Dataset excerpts
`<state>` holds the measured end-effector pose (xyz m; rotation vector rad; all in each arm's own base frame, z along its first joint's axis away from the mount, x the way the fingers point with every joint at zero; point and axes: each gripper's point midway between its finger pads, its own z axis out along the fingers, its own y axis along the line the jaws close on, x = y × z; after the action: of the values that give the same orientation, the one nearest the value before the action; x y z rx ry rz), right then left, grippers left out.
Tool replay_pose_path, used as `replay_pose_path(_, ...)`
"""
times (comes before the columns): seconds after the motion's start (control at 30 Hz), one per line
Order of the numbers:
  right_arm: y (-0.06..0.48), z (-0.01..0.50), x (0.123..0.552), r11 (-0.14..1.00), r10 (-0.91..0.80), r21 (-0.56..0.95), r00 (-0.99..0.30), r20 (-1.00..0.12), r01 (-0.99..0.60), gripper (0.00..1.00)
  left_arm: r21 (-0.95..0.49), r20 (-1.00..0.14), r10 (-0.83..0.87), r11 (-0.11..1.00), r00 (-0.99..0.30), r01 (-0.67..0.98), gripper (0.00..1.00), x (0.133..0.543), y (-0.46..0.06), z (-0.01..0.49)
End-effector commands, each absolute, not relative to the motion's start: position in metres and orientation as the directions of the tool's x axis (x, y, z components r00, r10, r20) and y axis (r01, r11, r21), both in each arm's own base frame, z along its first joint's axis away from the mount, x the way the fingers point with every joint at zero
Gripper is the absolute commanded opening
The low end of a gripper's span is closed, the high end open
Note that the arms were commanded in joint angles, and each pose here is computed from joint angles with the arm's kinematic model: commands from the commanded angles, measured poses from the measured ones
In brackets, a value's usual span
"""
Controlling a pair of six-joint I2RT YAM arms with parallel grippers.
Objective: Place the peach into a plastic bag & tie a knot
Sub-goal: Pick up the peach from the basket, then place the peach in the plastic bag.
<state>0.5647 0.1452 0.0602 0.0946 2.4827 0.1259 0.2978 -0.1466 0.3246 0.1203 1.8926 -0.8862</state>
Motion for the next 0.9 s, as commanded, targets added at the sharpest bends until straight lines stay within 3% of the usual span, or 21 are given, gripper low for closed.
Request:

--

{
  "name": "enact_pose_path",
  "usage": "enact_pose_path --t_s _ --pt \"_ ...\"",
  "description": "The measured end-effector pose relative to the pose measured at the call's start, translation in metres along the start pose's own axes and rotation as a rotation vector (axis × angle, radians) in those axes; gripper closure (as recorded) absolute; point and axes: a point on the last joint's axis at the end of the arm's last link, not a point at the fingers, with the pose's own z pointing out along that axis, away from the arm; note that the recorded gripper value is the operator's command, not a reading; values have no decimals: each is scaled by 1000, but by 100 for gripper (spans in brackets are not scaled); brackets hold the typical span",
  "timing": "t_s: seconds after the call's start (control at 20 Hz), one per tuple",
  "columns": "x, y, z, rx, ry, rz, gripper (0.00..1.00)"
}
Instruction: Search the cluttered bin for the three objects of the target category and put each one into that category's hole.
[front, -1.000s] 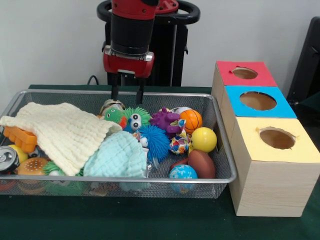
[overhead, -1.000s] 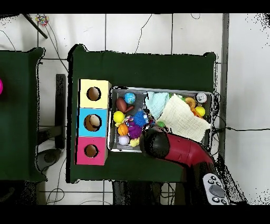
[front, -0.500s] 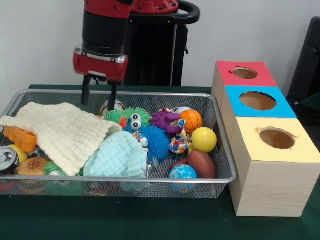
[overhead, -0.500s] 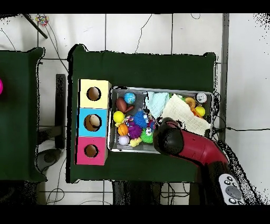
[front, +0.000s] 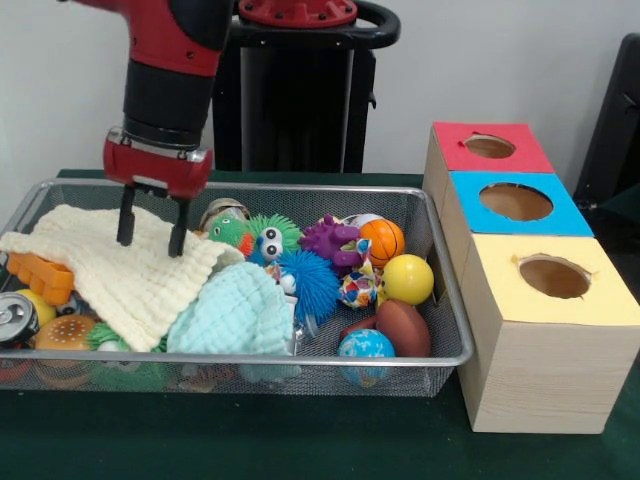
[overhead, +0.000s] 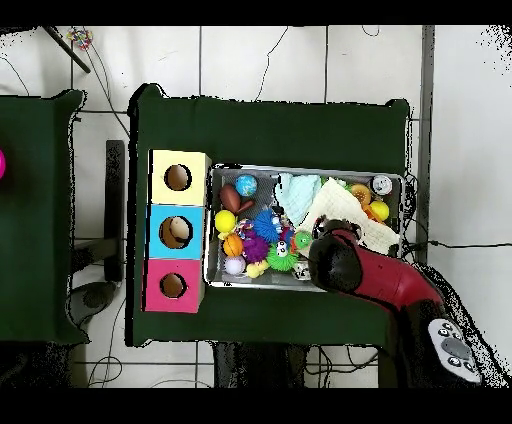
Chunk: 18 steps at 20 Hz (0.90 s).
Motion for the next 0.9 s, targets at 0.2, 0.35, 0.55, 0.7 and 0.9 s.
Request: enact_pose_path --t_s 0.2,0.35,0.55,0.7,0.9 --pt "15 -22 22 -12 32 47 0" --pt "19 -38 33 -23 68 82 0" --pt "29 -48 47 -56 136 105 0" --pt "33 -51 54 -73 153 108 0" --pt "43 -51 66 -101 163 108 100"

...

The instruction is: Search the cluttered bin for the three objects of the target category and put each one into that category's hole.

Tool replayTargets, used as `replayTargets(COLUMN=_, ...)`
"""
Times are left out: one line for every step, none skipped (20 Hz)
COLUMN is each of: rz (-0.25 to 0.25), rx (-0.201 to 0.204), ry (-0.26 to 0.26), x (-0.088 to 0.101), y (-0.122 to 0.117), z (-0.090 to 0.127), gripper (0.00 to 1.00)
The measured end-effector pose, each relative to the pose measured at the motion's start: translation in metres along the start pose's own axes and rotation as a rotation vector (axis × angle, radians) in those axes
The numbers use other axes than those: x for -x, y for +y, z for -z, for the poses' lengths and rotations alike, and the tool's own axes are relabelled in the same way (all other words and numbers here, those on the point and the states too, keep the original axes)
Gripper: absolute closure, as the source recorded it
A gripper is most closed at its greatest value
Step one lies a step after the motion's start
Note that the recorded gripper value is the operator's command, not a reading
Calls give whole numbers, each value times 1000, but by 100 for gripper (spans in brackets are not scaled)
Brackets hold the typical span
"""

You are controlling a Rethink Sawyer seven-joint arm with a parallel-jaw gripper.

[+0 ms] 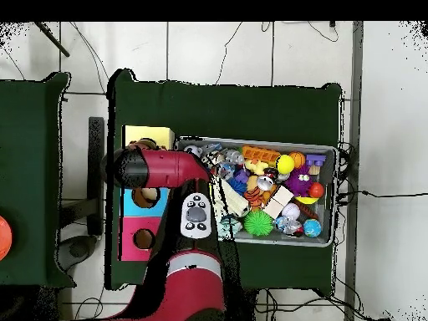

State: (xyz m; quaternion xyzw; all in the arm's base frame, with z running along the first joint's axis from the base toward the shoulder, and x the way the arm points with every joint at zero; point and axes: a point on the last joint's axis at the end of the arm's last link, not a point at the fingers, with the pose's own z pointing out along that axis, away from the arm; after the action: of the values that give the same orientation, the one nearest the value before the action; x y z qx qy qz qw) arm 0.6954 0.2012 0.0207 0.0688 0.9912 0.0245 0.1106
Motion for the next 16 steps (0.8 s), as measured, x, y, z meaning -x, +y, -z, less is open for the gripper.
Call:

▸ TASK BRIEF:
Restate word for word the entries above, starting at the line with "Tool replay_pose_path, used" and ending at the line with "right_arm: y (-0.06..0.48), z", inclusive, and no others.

▸ FINISHED EXERCISE:
Tool replay_pose_path, used as `replay_pose_path(_, ...)`
"""
times (comes before the columns): seconds after the motion's start (control at 30 Hz), one per line
Order of the numbers:
  right_arm: y (-0.06..0.48), z (-0.01..0.50), x (0.123..0.552), r11 (-0.14..1.00), r10 (-0.91..0.80), r21 (-0.56..0.95), r00 (-0.99..0.30), r20 (-1.00..0.12), r01 (-0.99..0.60), gripper (0.00..1.00)

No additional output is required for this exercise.